-------- The records

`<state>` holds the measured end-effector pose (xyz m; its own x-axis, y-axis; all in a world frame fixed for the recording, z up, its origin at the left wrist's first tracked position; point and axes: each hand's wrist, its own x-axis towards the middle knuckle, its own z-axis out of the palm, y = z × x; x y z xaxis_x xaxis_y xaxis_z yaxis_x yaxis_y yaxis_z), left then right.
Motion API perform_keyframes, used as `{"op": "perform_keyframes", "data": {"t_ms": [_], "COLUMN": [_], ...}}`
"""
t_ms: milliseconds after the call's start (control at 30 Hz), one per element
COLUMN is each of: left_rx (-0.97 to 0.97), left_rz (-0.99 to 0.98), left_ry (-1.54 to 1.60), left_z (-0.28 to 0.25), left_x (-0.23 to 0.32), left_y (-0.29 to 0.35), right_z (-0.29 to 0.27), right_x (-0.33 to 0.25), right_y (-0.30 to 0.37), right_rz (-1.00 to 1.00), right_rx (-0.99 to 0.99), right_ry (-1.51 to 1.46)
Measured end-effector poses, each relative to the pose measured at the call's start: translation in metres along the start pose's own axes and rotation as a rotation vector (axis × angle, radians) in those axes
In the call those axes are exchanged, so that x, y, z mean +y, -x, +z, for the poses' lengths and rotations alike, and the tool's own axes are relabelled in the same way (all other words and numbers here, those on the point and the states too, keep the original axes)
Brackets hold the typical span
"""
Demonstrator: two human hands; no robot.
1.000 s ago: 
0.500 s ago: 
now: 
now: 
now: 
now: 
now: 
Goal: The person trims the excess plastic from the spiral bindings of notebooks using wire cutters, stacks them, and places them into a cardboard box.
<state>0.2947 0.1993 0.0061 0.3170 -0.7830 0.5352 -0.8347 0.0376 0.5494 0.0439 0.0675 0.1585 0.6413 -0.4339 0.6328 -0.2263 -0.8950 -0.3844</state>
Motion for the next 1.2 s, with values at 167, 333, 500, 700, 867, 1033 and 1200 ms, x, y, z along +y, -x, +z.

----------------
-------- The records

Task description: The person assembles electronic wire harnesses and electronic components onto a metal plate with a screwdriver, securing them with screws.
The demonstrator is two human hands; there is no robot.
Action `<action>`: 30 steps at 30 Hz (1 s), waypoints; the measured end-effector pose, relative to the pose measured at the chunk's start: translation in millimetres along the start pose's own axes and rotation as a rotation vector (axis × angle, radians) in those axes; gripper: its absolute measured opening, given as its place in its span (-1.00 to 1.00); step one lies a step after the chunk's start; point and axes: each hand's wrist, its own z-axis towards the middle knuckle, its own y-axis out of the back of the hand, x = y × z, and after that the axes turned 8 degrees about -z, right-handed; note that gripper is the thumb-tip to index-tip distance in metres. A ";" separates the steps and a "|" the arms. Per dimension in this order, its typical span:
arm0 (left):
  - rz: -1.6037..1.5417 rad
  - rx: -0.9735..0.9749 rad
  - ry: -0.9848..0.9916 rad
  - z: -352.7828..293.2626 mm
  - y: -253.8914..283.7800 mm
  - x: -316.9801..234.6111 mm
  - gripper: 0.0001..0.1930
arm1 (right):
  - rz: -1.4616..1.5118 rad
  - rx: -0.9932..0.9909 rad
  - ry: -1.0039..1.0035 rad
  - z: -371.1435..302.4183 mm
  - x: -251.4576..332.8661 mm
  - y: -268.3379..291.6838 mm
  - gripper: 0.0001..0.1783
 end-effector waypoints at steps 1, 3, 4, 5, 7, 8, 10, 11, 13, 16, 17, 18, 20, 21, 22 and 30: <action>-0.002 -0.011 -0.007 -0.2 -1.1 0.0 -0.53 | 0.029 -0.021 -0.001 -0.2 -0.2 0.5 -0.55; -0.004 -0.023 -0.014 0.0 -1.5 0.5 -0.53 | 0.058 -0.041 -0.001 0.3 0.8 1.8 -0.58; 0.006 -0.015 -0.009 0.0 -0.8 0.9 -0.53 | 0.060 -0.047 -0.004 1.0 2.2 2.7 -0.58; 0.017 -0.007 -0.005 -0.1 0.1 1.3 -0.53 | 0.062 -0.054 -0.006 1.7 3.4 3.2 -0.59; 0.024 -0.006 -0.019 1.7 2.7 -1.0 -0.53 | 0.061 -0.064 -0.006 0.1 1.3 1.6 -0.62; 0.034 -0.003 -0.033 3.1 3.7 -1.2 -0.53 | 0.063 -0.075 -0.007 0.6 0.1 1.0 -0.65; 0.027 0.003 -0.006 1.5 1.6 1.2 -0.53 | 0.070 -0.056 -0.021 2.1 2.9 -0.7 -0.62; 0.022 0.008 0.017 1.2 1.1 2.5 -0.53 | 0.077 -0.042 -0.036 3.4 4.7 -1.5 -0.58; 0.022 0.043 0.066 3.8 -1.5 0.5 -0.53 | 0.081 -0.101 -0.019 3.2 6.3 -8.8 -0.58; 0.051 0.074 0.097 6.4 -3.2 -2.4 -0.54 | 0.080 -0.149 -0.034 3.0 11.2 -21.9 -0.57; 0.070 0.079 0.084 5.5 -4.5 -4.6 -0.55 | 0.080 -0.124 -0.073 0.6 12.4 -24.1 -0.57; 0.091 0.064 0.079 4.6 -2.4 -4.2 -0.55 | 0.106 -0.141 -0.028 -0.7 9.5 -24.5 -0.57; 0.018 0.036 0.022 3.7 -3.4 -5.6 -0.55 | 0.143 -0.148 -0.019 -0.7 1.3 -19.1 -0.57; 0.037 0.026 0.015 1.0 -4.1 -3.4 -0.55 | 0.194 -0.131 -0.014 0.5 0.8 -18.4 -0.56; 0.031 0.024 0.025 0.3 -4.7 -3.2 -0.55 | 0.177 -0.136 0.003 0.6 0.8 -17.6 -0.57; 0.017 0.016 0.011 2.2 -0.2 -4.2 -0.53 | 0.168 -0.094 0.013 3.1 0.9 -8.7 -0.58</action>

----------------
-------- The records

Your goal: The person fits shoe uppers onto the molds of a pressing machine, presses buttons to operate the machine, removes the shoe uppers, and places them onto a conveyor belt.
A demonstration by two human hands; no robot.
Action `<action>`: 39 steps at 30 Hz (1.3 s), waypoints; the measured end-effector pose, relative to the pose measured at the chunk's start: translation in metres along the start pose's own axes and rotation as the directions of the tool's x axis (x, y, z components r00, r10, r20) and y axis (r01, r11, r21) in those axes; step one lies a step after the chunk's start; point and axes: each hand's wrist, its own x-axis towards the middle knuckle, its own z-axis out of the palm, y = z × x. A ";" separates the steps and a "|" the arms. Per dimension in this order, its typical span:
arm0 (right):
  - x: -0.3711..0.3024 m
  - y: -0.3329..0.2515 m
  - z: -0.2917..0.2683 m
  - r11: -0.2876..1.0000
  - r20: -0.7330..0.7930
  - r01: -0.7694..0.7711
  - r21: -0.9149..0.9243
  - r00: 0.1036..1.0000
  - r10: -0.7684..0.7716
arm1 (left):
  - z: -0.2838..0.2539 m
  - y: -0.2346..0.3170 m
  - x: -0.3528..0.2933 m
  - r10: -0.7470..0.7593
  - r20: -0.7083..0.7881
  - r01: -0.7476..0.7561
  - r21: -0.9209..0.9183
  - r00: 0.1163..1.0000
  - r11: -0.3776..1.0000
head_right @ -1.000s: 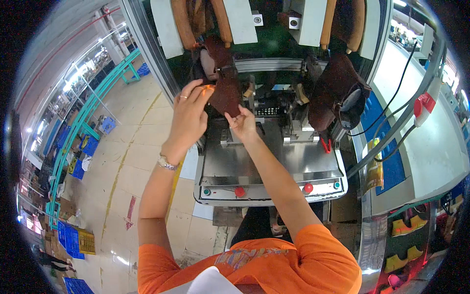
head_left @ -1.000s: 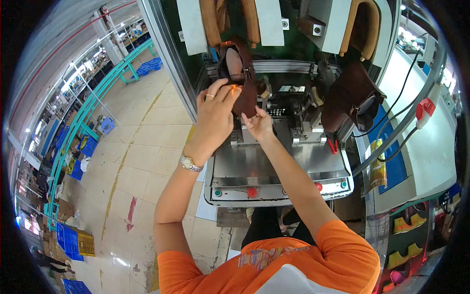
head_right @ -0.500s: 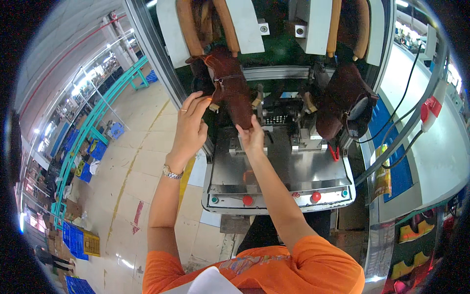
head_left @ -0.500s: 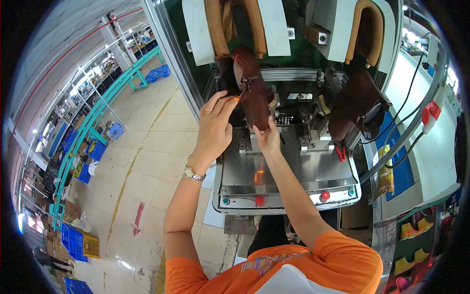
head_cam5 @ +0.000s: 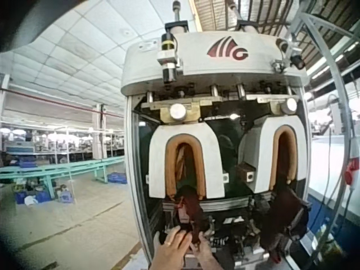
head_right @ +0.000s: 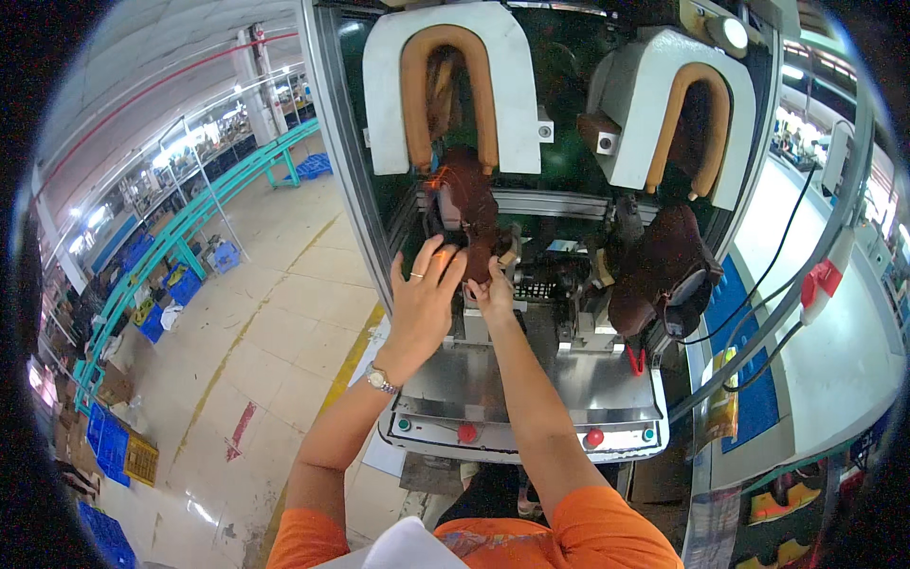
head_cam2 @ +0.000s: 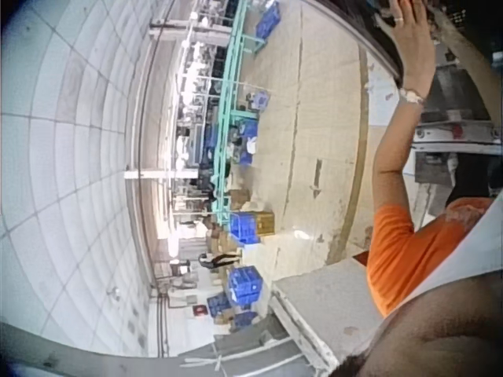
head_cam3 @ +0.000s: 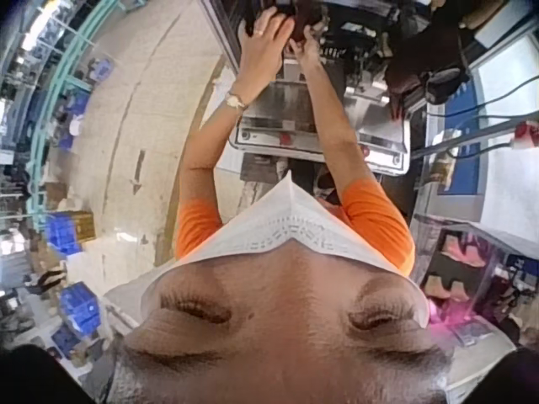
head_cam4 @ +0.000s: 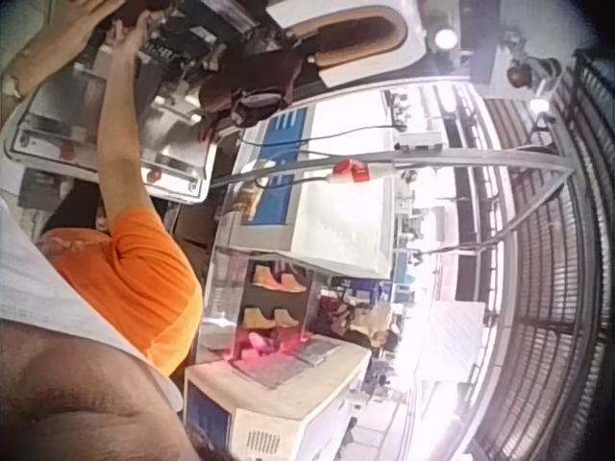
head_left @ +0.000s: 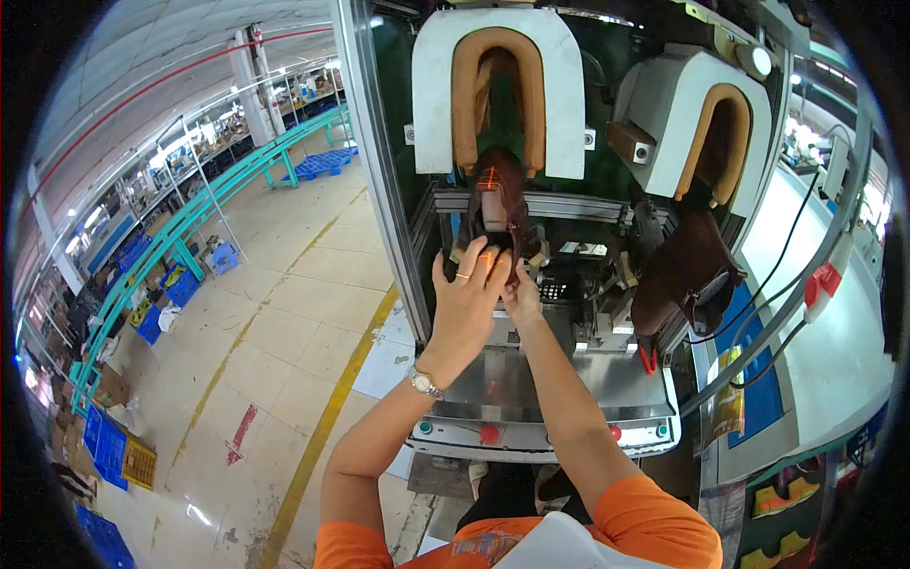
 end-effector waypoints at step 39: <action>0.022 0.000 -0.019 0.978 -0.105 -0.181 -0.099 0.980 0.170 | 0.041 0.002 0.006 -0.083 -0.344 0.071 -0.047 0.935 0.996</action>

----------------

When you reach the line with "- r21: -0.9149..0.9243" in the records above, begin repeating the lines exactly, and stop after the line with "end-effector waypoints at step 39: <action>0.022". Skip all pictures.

  - r21: -0.9149..0.9243
  - r00: 0.1036..1.0000
  - r10: -0.7684..0.7716
arm1 (left):
  - z: -0.2838..0.2539 m
  - y: -0.2346..0.3170 m
  - x: -0.3528..0.2933 m
  - r10: -0.7470..0.7593
  - r20: -0.7083..0.7881
  - r01: -0.7476..0.7561
  - r21: -0.9209..0.9183
  - r00: 0.1163..1.0000
  - r11: -0.3776..1.0000
head_right @ -1.000s: 
head_left @ -1.000s: 
head_right @ -0.500s: 
head_left @ -0.500s: 
head_cam5 @ +0.000s: 
head_right @ +0.000s: 
head_cam2 @ +0.000s: 
head_cam3 @ +0.000s: 
head_cam4 @ +0.000s: 
head_left @ +0.000s: 
 end-effector waypoints at step 39: <action>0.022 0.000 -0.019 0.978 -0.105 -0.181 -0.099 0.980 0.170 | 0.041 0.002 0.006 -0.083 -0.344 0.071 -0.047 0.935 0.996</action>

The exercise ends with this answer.